We only need to implement the forward prop i.e. we only need to write the function to compute the value of the cost function. Tensorflow can figure out how to do the Backprop or the gradient computation. 

- One way to do that is to use `GradientTape`. The `GradientTape` is the analogy to the old school cassette tape where it will record the sequence of operations as we are computing the cost function in the ForwardProp step. When we play the tape backward, in backward order, it can revisit the order of operations in reverse order and along the way, it can compute backprop and the gradients.

- We also need to define a training step function, `train-step()` to loop over. 

In [17]:
def train_step():
    with tf.GradientTape() as tape:
        cost = w**2 - 10*w + 25
        
    trainable_variables = [w]
    grads = tape.gradient(cost, trainable_variables)
    optimizer.apply_gradients(zip(grads, trainable_variables))

- In order to carry out the one iteration of training, we have to define what are the trainable variables, `trainable_variables`. It is just a list with only $w$.
- Then we are going to compute the gradients, `grads` with `tape.gradient()`.
- Having all these steps, we can now use the optimizer to apply the gradients with `apply_gradients()`. We are going to use the `zip` function to take the list of the graidents and trainable_variables, and pair them up. So a `zip` function take the given parameters and pairs the corresponding elements.

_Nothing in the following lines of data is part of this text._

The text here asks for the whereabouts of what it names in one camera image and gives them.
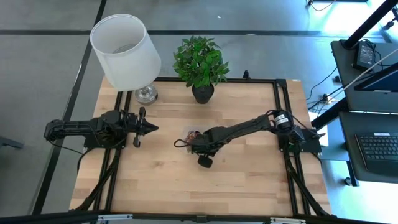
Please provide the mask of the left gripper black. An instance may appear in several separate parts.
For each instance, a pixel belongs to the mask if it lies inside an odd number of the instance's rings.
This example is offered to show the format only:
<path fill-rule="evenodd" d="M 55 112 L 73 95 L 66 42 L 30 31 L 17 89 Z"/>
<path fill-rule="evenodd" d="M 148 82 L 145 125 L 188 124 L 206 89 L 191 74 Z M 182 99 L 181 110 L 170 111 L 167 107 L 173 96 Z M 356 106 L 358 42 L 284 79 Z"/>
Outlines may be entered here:
<path fill-rule="evenodd" d="M 133 145 L 135 147 L 140 147 L 141 140 L 140 137 L 151 132 L 157 131 L 159 127 L 148 122 L 145 118 L 146 109 L 144 107 L 139 108 L 139 113 L 128 113 L 122 110 L 124 129 L 127 133 L 135 133 L 136 136 L 133 139 Z"/>

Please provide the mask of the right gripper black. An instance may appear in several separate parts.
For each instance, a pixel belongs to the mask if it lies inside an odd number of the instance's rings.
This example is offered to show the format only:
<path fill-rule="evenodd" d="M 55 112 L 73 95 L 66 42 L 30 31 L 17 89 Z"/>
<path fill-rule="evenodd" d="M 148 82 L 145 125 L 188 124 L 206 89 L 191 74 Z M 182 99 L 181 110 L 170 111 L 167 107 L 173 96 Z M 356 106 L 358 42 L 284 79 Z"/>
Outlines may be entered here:
<path fill-rule="evenodd" d="M 204 168 L 212 166 L 213 160 L 211 157 L 214 157 L 224 146 L 224 141 L 221 137 L 222 129 L 224 127 L 221 126 L 211 128 L 189 142 L 188 151 L 198 155 L 198 163 Z"/>

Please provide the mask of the clear plastic bin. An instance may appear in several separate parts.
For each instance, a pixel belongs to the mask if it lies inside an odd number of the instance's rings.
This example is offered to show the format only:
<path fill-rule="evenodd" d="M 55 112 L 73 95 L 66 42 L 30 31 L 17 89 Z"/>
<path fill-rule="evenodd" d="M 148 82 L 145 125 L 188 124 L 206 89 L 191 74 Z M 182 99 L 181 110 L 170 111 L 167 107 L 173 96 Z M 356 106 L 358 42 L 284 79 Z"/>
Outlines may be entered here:
<path fill-rule="evenodd" d="M 211 129 L 211 127 L 209 127 L 209 126 L 186 126 L 186 127 L 184 127 L 183 131 L 182 131 L 182 137 L 181 137 L 183 143 L 181 146 L 186 147 L 187 151 L 188 151 L 189 143 L 185 141 L 185 138 L 187 137 L 187 134 L 189 131 L 199 131 L 201 133 L 204 133 L 205 131 L 207 131 L 209 129 Z M 224 145 L 225 145 L 226 127 L 224 127 L 224 129 L 222 129 L 221 131 L 222 131 L 221 137 L 222 137 L 222 139 L 224 141 Z"/>

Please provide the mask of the white shade table lamp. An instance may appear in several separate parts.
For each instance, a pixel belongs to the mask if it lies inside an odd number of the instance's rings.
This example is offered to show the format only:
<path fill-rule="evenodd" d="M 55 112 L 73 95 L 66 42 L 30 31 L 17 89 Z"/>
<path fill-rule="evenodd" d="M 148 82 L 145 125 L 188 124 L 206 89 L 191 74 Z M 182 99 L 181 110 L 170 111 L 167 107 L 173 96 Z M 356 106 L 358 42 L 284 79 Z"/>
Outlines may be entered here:
<path fill-rule="evenodd" d="M 91 30 L 90 42 L 105 77 L 117 91 L 133 91 L 142 105 L 157 100 L 153 81 L 162 62 L 139 18 L 130 14 L 105 17 Z"/>

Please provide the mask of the green potted plant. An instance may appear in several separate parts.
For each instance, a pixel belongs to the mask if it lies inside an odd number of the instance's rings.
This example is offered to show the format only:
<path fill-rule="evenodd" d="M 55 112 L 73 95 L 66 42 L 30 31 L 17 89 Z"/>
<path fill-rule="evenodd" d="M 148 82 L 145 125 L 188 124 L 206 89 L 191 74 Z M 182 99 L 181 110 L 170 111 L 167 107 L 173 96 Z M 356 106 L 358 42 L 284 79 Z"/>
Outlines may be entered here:
<path fill-rule="evenodd" d="M 223 60 L 221 47 L 213 38 L 193 35 L 183 39 L 173 56 L 174 71 L 186 83 L 186 87 L 192 89 L 199 104 L 208 103 L 215 86 L 227 81 L 229 63 Z"/>

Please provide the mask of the black crossbar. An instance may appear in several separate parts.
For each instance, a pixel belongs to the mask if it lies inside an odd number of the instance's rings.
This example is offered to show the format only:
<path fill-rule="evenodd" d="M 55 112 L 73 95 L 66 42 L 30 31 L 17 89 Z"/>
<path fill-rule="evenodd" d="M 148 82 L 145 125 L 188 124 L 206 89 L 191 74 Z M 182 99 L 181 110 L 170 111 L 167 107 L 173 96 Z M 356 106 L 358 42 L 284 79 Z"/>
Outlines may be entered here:
<path fill-rule="evenodd" d="M 241 216 L 241 215 L 176 215 L 176 214 L 149 214 L 149 213 L 109 213 L 105 210 L 98 211 L 70 211 L 62 213 L 48 213 L 40 215 L 24 215 L 0 218 L 0 224 L 82 224 L 97 222 L 99 215 L 108 214 L 133 214 L 131 220 L 180 220 L 195 223 L 208 222 L 261 222 L 269 224 L 271 217 L 277 216 Z M 294 215 L 292 217 L 306 221 L 306 224 L 386 224 L 338 218 L 333 215 Z"/>

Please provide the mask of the grey furniture leg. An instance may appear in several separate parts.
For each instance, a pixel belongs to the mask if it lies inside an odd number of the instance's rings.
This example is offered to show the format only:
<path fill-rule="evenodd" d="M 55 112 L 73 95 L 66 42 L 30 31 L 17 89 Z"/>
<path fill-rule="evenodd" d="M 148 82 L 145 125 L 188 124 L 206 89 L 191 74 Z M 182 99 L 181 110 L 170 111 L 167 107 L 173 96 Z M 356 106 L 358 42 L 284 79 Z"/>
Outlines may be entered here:
<path fill-rule="evenodd" d="M 22 149 L 24 147 L 23 143 L 0 136 L 0 148 L 4 146 L 13 147 L 15 149 Z"/>

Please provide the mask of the black keyboard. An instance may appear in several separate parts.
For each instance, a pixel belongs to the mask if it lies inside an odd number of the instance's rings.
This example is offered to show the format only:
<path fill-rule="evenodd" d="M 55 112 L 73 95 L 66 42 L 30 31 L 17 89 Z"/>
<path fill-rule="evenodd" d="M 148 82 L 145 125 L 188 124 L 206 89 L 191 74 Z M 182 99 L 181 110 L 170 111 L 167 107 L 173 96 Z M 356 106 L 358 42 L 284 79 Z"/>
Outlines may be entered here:
<path fill-rule="evenodd" d="M 398 161 L 398 133 L 356 134 L 361 155 L 367 161 Z"/>

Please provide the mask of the thin white rod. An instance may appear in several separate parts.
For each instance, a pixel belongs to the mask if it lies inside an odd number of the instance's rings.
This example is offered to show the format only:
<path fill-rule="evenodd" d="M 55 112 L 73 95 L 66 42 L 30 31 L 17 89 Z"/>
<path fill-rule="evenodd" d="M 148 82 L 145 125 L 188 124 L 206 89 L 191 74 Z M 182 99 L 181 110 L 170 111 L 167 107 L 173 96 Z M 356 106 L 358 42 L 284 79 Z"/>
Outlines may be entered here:
<path fill-rule="evenodd" d="M 375 62 L 374 65 L 368 68 L 365 71 L 362 71 L 363 74 L 365 75 L 364 79 L 368 79 L 372 76 L 374 76 L 375 73 L 384 70 L 385 68 L 390 67 L 391 65 L 395 64 L 398 62 L 398 45 L 394 44 L 382 44 L 382 43 L 376 43 L 375 45 Z M 345 89 L 347 89 L 349 86 L 346 85 L 344 86 L 342 84 L 342 87 L 337 89 L 335 92 L 333 92 L 331 95 L 333 97 L 336 97 L 338 95 L 344 94 Z M 378 92 L 383 92 L 383 93 L 398 93 L 398 92 L 386 92 L 386 91 L 378 91 Z"/>

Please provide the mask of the black power adapter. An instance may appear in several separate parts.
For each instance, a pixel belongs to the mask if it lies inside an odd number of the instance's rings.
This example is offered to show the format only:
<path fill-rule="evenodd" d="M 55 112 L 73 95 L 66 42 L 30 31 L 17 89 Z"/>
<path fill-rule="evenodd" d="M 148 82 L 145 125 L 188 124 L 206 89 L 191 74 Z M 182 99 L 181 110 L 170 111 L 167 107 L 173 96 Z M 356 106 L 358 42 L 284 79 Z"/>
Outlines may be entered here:
<path fill-rule="evenodd" d="M 354 54 L 353 68 L 365 71 L 375 62 L 375 45 L 368 41 L 359 42 Z"/>

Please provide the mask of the dark monitor screen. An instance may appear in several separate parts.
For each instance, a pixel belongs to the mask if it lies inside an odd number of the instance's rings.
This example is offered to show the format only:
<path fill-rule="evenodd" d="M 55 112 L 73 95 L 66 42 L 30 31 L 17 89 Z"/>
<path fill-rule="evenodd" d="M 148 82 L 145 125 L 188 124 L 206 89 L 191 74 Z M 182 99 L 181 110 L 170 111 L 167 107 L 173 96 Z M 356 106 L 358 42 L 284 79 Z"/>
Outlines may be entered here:
<path fill-rule="evenodd" d="M 354 90 L 398 92 L 398 62 L 356 85 Z"/>

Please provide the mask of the black diagonal pole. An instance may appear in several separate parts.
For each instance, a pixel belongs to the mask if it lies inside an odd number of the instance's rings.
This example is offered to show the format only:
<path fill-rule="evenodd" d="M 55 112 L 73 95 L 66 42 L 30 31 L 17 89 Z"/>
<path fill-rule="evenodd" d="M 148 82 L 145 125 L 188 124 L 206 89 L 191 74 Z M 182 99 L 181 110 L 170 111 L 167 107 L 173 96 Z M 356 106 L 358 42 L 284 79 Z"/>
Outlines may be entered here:
<path fill-rule="evenodd" d="M 385 0 L 347 40 L 340 40 L 342 47 L 352 49 L 396 4 L 398 0 Z"/>

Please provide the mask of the silver metal bracket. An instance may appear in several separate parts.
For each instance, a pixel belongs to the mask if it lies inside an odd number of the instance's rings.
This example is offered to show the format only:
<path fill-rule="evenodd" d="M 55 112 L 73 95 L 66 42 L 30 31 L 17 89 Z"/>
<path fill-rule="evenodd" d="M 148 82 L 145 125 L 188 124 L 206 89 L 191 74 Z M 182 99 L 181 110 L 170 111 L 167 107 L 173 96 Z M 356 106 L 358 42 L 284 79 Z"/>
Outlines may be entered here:
<path fill-rule="evenodd" d="M 97 222 L 110 222 L 115 220 L 130 220 L 133 219 L 133 214 L 108 214 L 99 215 Z"/>
<path fill-rule="evenodd" d="M 306 221 L 296 218 L 271 217 L 269 224 L 306 224 Z"/>

Now, let's run one step of our algorithm and print the new value of $w$.

In [18]:
train_step()
print(w)

<tf.Variable 'Variable:0' shape=() dtype=float32, numpy=0.09999997>


We see that the value of $w$ has changed from 0 to 0.9999. Let's run a 1000 iterations of the algorithm

In [19]:
for i in range(1000):
    train_step()
    
print(w)

<tf.Variable 'Variable:0' shape=() dtype=float32, numpy=5.000001>


We see that the value has now changed to 5, which is the minimum value for the cost function. So we just specified the cost function and Tensorflow has computed the minimum value for us. In other words, it has minimized the cost function for us.

## With respect to Neural Network

In the above example, we just had $w$ as a fixed parameter or the variable in the cost function. What if we the function we want to minimize is not just a function of $w$, but also a function of your training step? Let us say that we have some data, $x$ and $y$, and we are training a neural network with the cost function which depends upon the data. How do we get the training data into a Tensorflow program? 

Let's use the same $w$ and the optimizer with Adam's Algorithm.

In [20]:
w = tf.Variable(0, dtype = tf.float32)
x = np.array([1.0, -10.0, 25.0], dtype =np.float32)
optimizer = tf.keras.optimizers.Adam(0.1) 

In the above example, the numbers in the array will play the role of the coefficients of the cost function. 

Now, lets define the cost function which will minimize the same as before except that now, we are going to write  the following:

In [23]:
def cost_fn():
    return x[0]* w**2 + x[1]*w + x[2]

optimizer.minimize(cost_fn, [w])
print(w)

# With this we ran the algorithm once (one-step)

<tf.Variable 'Variable:0' shape=() dtype=float32, numpy=0.09999997>


The `optimizer.minize(cost_fn, [w])` is a simpler version (does the same thing) in comparison to the three lines of code we wrote above (with the `GradientTape`).

In [28]:
w = tf.Variable(0, dtype = tf.float32)
x = np.array([1.0, -10.0, 25.0], dtype =np.float32)
optimizer = tf.keras.optimizers.Adam(0.1) 

def training(x, w, optimizer):
    def cost_fn():
        return x[0]* (w**2) + x[1]*w + x[2]
    for i in range(1000):
        optimizer.minimize(cost_fn, [w])
    return w

w = training(x,w, optimizer)
print(w)

<tf.Variable 'Variable:0' shape=() dtype=float32, numpy=5.000001>


Thus, $w$ achieves the minimum like before.